Oh my god! You're my friend! D:

*Gives the antidote to the poison in the taco* 

D: Soz.


----------



## SydLovesJackers

:O!

;[ You tried to kill me! 

Not nice  

So whats your favorite breed of horse?


----------



## DreamerOfDreams

Nah, that one was for Brandon. . . Before he said sorry. ;D

I'll be nice! ;D

Oh my god. Black stallion. <3.<3


----------



## SydLovesJackers

Thats not a breed! xD 

Breed like ; quarter horse, thoroughbred,etc. 

Google "horse breeds"


----------



## DreamerOfDreams

xD 

Favorite breed : 

Spanish mustang. <3.<3


----------



## SydLovesJackers

Their pretty.

I like Rocky Mountain Horses :]


----------



## DreamerOfDreams

Ikr. <3.<3

They're pretty, too! ;D


----------



## SydLovesJackers

No text speak! xD 

They Are 

Jack is a Quarter Horse.


----------



## DreamerOfDreams

:O 

Why can't I talk in text? 

No wonder Jack is hotttttttttttt


----------



## SydLovesJackers

Cause you will get in trouble! xD

Hahaha i know right 

So how are you?


----------



## DreamerOfDreams

:O Why will you get in trouble? 

I'm good.

And you?


----------



## SydLovesJackers

Yes you will  

Yesh im good also  

Im probably gonna take jack for a trail ride tomorrow. 

I rode him yesterday 

I have a video of me jumping him, wanna see?


----------



## DreamerOfDreams

I know but why? 

That's good! 

Yes I want to see. <3.<3 

*Text talks*

>


----------



## SydLovesJackers

Cause some people dont understand text talk. xD 

meandjackeers.jpg picture by sydbaii - Photobucket

He knocked it down xDD


----------



## DreamerOfDreams

Oh. They should learn. 

Lol.


----------



## SydLovesJackers

sepiaslowmotionjumps.flv video by sydbaii - Photobucket

xDD!!


----------



## DreamerOfDreams

xD

By the way, I typed 'their' for 'they're' 

So.. . .

*They're


----------



## SydLovesJackers

LOL. 

Yeah i will prob set up the jump then take jack for a trail ride


----------



## DreamerOfDreams

xD

Mk.


----------



## SydLovesJackers

Soooo D


----------



## DreamerOfDreams

xD

SURPRISE!


----------



## SydLovesJackers

Hello There !

Hows your doggy?


----------



## DreamerOfDreams

xD

Mk.


----------



## DreamerOfDreams

o/

He's good. . .Old.
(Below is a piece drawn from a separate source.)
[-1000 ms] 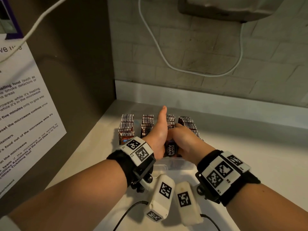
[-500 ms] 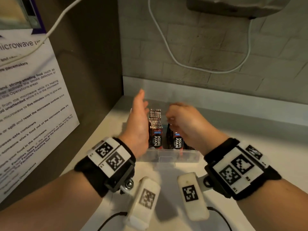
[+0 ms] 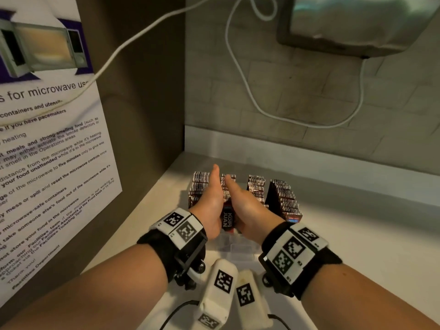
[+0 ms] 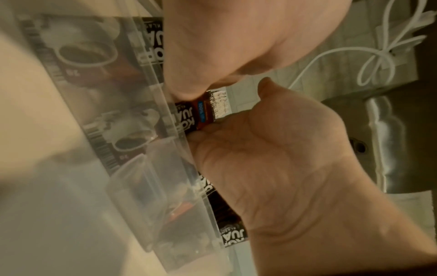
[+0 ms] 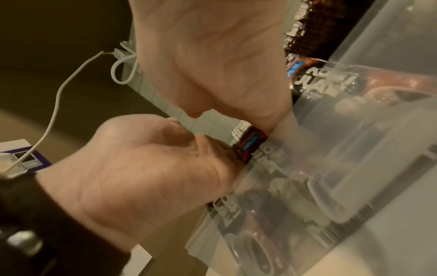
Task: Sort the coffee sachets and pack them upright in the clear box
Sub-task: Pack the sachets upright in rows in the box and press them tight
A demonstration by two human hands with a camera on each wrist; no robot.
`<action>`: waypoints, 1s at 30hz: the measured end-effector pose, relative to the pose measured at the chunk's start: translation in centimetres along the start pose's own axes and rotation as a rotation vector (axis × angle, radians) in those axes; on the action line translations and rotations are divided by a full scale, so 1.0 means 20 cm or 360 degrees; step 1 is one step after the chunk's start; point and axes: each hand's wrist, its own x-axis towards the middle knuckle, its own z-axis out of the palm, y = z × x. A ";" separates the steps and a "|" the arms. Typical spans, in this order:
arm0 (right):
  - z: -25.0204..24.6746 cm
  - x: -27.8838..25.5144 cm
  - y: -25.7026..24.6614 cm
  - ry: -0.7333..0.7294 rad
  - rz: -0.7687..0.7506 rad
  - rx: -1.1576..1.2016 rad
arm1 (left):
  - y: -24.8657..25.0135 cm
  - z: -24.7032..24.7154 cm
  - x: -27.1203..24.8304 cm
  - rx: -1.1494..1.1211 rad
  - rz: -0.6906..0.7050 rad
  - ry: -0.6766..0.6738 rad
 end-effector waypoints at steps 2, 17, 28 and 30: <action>0.00 0.01 0.00 -0.0009 -0.0002 0.0020 | 0.00 -0.02 0.03 0.0015 -0.0019 0.0007; 0.01 0.02 0.01 -0.0004 0.0008 0.0035 | -0.02 -0.02 0.09 0.0040 -0.0020 0.0061; -0.02 0.06 0.03 -0.0072 0.0038 0.0231 | -0.01 0.02 0.08 0.0062 -0.0024 0.0088; -0.02 0.06 0.03 -0.0076 0.0039 0.0239 | -0.02 0.02 0.09 0.0073 -0.0004 0.0075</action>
He had a white mustache.


----------



## SydLovesJackers

:O! Whats his name?


----------



## DreamerOfDreams

Kipper.

<3.<3


----------



## SydLovesJackers

Shexy name


----------



## DreamerOfDreams

:O 

I know right!


----------



## SydLovesJackers

So whats your favorite tv show?


----------



## DreamerOfDreams

Desperate Housewives.

<3.<3


----------



## SydLovesJackers

Loooooooool xDD. 

I havent watched that in forevverr.


----------



## DreamerOfDreams

xD

What's yours?


----------



## SydLovesJackers

Animal Planet <3o<3

xD


----------



## DreamerOfDreams

Lol!

I like that. <3


----------



## SydLovesJackers

I know right 

Horses <3


----------



## DreamerOfDreams

lalalalalalalaaa


----------



## SydLovesJackers

How was your day today?


----------



## DreamerOfDreams

xD

Lol.


----------



## SydLovesJackers

How was your day?!


----------



## DreamerOfDreams

You already asked that. 

But good.


----------



## SydLovesJackers

You didnt respond the first time! xD


----------



## DreamerOfDreams

No no I mean you said it before you asked it this time. . .You asked it like an hour ago.


----------



## SydLovesJackers

Ohh :]


----------



## DreamerOfDreams

xDDDDDDDDDDD


----------



## speedy da fish

:lol: lol...


----------